Each company is stored as a .ledger file (a SQLite database) inside a company folder. Default locations by platform:

  • Windows: %LOCALAPPDATA%\AllMyLedger\companies\
  • macOS: ~/Library/Application Support/AllMyLedger/companies/
  • Linux: ~/.local/share/AllMyLedger/companies/

Each company folder contains the .ledger file, an attachments/ folder for file attachments, and a backups/ folder.

Auto-Backup

AllMy Ledger automatically creates a backup every time you close a company file. These backups are stored in the backups/ folder inside your company directory as timestamped ZIP files.

By default, AllMy Ledger keeps the last 20 backups. Older ones are automatically deleted. You can change the retention count in Settings.

Manual Backup

To create a backup on demand:

  1. Go to Settings → Backups in the sidebar
  2. Click Create Backup

The backup appears in the list with a "Manual" badge. Manual backups follow the same retention policy as auto-backups.

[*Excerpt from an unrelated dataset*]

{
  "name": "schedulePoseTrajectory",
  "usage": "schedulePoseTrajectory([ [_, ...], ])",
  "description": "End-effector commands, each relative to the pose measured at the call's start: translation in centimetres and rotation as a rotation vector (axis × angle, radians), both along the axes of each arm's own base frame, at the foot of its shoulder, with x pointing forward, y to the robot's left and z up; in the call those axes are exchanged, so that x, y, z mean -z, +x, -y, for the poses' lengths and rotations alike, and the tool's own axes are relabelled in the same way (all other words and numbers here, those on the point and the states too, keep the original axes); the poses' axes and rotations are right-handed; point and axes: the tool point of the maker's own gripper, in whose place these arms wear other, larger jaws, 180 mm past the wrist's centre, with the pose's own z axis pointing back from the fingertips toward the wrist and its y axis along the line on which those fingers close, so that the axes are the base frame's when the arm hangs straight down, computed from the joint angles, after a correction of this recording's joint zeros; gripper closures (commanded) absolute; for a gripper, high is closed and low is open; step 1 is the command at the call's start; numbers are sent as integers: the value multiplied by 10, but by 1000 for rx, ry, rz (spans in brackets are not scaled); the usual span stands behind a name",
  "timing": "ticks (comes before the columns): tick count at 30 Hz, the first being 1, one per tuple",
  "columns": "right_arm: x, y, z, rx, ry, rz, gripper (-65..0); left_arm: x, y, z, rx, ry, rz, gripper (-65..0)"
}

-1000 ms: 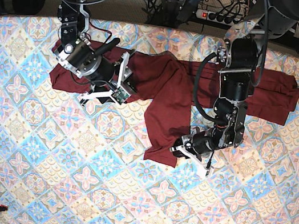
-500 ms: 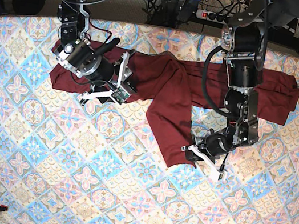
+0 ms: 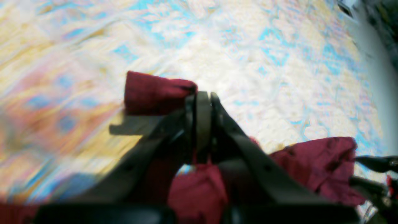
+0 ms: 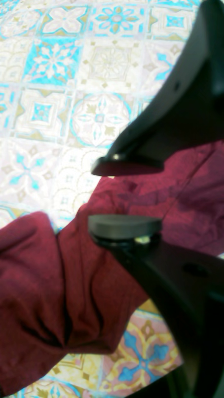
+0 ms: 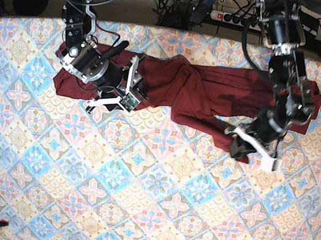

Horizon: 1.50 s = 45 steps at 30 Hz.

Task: Layout the t-shirt on the table in an organized manner, then fold the t-shirt properly
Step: 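Fold the sleeve with the left gripper back onto the shirt body, then grasp the shirt end with the left gripper and straighten it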

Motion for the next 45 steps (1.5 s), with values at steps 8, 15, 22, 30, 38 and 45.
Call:
schedulePoseTrajectory([
  [8, -14, 6, -5, -8, 36, 43, -200, -26, -50, -64, -112, 46, 38, 0],
  [15, -9, 0, -5, -9, 37, 23, -200, -21, -88, -110, -212, 56, -7, 0],
  [22, -1, -10, -5, -9, 37, -5, -200, -1, -112, -133, -269, 72, -88, 0],
  [30, -1, -10, -5, -9, 37, -6, -200, 21, -121, -144, -267, 53, -184, -61],
  [38, -1, -10, -5, -9, 37, -6, -200, -14, -114, -147, -213, 167, -117, -213],
  [45, -1, -10, -5, -9, 37, -6, -200, -30, -121, -182, -296, 217, -96, -225],
])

Backup management page showing backup list with dates, types, and sizes

What's in a Backup

Each backup is a ZIP archive containing:

  • Your .ledger file (all accounts, transactions, contacts, reports data)
  • Your attachments/ folder (any files attached to invoices, bills, or expenses)

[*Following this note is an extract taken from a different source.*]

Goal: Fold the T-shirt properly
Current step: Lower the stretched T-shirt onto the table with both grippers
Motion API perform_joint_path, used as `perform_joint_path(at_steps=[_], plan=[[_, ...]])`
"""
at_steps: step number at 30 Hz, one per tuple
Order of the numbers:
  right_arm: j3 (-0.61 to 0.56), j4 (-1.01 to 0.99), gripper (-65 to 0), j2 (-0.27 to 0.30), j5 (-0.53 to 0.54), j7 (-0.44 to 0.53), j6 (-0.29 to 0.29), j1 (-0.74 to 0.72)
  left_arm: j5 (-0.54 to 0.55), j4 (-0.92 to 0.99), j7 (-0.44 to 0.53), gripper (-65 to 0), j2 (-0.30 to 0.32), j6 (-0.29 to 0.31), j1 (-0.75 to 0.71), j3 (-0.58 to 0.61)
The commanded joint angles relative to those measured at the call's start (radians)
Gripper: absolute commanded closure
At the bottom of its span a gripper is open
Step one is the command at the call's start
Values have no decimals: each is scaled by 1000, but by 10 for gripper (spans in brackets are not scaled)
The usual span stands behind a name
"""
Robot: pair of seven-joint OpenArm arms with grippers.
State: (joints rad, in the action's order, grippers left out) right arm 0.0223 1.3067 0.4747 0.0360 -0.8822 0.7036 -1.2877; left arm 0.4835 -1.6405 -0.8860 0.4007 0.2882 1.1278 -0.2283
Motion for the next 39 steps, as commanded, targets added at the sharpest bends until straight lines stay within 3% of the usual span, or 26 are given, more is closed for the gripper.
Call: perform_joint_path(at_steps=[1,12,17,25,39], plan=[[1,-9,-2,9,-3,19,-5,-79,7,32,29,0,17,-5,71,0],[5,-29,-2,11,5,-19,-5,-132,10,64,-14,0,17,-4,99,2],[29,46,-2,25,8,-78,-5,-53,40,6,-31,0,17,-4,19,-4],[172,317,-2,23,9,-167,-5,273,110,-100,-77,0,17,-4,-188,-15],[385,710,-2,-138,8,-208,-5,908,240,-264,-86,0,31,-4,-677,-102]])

The database is checkpointed before backup to ensure a clean, consistent copy.

Restoring from Backup

From the Backups page, click the Restore button on any backup. You'll have two options:

  • Overwrite current data — replaces your current company file and attachments with the backup
  • Create new company from backup — restores as a separate company with a new name, leaving your current data untouched

After restoring, AllMy Ledger reopens with the restored data.

Remote Backup Folder

You can set a remote backup folder in Preferences (e.g., a Dropbox, OneDrive, or Google Drive sync folder). When configured, every backup is also copied to that location automatically. This gives you offsite protection without any extra steps.

If the remote copy fails (drive disconnected, folder not available), the local backup still completes normally.

Best Practices

  • Set a remote backup folder. Point it at a cloud sync folder for automatic offsite copies.
  • Test your backups. Restore one to a new company name occasionally to make sure it works.
  • Create a manual backup before big changes. Before a major import or end-of-year adjustments, click Create Backup first.
  • Keep copies in at least 2 places. Local + cloud is a good combination.